Try it: Within the data that follows, set down exactly the lines from the one containing "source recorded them" through the one containing "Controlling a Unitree", both ends included.

Segment Open

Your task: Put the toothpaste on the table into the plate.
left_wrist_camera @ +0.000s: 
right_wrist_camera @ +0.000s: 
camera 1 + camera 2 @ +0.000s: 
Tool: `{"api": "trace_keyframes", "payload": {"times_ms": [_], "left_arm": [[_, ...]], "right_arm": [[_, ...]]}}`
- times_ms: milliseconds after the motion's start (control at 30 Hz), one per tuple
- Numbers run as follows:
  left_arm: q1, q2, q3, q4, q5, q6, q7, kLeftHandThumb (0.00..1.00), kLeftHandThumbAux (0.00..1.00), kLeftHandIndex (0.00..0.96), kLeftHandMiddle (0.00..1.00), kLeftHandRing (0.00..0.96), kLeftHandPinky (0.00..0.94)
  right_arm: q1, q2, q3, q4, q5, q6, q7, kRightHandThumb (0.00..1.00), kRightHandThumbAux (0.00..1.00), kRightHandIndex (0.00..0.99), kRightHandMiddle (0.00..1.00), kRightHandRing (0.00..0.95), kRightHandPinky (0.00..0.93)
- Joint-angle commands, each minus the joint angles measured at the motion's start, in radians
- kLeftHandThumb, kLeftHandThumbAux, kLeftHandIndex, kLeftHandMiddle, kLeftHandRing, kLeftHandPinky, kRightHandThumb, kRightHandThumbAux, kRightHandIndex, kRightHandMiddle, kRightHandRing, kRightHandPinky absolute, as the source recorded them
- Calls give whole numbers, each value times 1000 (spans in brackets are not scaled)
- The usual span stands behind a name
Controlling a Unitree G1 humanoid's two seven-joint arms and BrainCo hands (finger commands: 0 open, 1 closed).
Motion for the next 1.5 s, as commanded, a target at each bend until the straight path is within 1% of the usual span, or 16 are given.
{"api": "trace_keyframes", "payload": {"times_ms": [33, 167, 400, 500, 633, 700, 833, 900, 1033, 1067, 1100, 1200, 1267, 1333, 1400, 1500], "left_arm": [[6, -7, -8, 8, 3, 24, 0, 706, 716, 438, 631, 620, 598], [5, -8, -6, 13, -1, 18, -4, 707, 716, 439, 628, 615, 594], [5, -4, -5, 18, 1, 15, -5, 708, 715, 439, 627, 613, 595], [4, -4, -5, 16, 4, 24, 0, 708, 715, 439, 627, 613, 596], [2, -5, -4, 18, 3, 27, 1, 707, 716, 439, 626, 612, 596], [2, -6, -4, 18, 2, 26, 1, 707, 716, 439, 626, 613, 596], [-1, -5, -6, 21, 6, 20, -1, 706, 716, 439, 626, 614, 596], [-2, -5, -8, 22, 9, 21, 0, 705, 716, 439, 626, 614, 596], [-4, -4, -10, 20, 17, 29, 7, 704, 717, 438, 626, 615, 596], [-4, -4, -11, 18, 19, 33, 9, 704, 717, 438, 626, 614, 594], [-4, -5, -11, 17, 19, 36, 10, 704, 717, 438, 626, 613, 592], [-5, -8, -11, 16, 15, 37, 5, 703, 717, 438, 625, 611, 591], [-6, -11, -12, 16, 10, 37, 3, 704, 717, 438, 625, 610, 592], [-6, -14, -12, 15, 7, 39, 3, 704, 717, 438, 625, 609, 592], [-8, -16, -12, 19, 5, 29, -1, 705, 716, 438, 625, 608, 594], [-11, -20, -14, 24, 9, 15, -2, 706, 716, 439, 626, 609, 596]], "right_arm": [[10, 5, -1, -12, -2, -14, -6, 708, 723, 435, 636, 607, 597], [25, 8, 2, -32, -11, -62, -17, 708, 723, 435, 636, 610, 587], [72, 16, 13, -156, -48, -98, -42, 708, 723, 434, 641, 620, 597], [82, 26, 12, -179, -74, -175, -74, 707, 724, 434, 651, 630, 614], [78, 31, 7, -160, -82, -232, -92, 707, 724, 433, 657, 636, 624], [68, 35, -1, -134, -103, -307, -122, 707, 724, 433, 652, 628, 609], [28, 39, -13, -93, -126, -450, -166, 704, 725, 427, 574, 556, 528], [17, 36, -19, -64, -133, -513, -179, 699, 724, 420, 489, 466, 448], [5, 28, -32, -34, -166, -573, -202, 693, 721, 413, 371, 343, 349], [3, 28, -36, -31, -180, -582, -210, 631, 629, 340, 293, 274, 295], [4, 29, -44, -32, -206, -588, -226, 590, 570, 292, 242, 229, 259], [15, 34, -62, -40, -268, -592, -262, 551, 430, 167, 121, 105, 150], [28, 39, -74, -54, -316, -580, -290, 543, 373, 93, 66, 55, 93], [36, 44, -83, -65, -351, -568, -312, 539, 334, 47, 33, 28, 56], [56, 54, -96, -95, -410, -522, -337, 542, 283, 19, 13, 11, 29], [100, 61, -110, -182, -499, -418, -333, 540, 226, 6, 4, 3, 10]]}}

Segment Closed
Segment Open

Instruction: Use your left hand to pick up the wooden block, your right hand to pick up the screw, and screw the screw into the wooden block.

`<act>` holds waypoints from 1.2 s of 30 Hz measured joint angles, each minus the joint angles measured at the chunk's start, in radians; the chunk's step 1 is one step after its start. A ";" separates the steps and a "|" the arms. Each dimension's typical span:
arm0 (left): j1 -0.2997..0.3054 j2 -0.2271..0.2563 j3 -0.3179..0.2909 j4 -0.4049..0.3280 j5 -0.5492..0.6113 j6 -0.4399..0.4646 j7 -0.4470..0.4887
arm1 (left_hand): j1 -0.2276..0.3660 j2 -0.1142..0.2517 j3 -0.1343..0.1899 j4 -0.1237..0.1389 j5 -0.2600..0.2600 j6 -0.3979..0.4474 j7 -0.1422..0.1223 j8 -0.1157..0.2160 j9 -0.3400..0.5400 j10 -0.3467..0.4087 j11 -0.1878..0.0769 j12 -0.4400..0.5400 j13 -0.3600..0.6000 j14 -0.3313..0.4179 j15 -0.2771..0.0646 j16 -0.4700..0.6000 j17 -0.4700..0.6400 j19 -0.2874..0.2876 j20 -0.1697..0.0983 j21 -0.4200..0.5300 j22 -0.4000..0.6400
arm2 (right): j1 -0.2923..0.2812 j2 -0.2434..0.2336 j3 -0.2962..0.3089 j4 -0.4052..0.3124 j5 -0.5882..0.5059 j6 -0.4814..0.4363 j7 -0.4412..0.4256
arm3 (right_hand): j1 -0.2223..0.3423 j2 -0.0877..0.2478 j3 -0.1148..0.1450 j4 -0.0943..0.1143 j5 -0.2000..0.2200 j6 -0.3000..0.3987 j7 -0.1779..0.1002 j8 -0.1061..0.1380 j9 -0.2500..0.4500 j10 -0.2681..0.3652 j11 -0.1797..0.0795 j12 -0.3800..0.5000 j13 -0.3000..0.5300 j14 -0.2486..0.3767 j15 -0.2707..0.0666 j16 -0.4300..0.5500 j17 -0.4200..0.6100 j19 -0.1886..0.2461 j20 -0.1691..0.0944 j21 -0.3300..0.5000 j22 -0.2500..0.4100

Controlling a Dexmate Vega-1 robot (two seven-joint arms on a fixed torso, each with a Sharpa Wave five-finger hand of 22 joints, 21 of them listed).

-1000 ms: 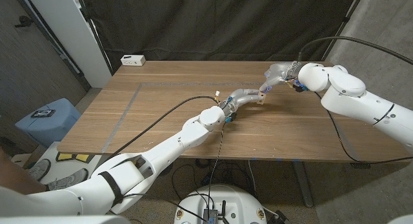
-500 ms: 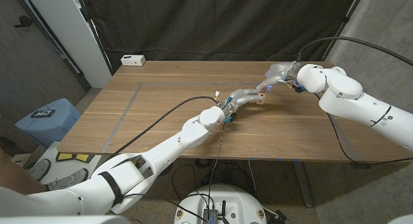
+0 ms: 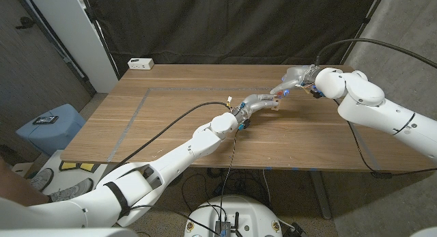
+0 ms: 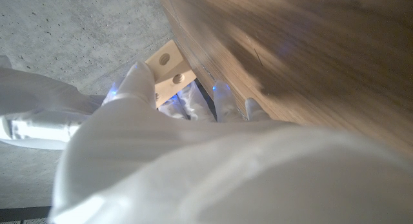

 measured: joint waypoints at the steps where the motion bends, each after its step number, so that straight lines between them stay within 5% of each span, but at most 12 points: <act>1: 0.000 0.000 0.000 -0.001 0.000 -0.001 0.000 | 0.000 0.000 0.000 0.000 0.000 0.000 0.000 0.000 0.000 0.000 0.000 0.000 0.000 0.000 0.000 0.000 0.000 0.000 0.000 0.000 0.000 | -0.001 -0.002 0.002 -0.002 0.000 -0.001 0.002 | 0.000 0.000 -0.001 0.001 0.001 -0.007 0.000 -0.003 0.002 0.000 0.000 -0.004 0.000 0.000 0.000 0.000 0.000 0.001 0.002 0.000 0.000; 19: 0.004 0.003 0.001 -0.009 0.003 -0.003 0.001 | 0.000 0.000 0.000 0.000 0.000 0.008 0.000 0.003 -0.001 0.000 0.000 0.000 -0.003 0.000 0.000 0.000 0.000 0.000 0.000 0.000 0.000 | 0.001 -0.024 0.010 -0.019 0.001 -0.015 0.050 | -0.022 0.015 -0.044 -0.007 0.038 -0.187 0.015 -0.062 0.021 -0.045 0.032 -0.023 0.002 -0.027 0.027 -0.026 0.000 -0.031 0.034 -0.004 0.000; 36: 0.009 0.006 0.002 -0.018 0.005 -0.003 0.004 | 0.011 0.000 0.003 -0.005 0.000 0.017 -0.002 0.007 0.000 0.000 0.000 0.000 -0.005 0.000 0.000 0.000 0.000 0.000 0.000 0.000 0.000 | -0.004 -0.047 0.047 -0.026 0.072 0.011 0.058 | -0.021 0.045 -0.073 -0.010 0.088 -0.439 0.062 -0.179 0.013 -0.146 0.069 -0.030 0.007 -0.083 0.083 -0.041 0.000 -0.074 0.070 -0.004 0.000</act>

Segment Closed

Task response:
- kLeftHandThumb, kLeftHandThumbAux, kLeftHandIndex, kLeftHandMiddle, kLeftHandRing, kLeftHandPinky, kRightHandThumb, kRightHandThumbAux, kRightHandIndex, kRightHandMiddle, kRightHandRing, kRightHandPinky absolute, as the source recorded them
- Calls give whole numbers, each value times 1000 (spans in brackets are not scaled)
- The usual span stands behind a name
Controlling a Unitree G1 humanoid's two seven-joint arms and BrainCo hands (finger commands: 0 open, 1 closed).

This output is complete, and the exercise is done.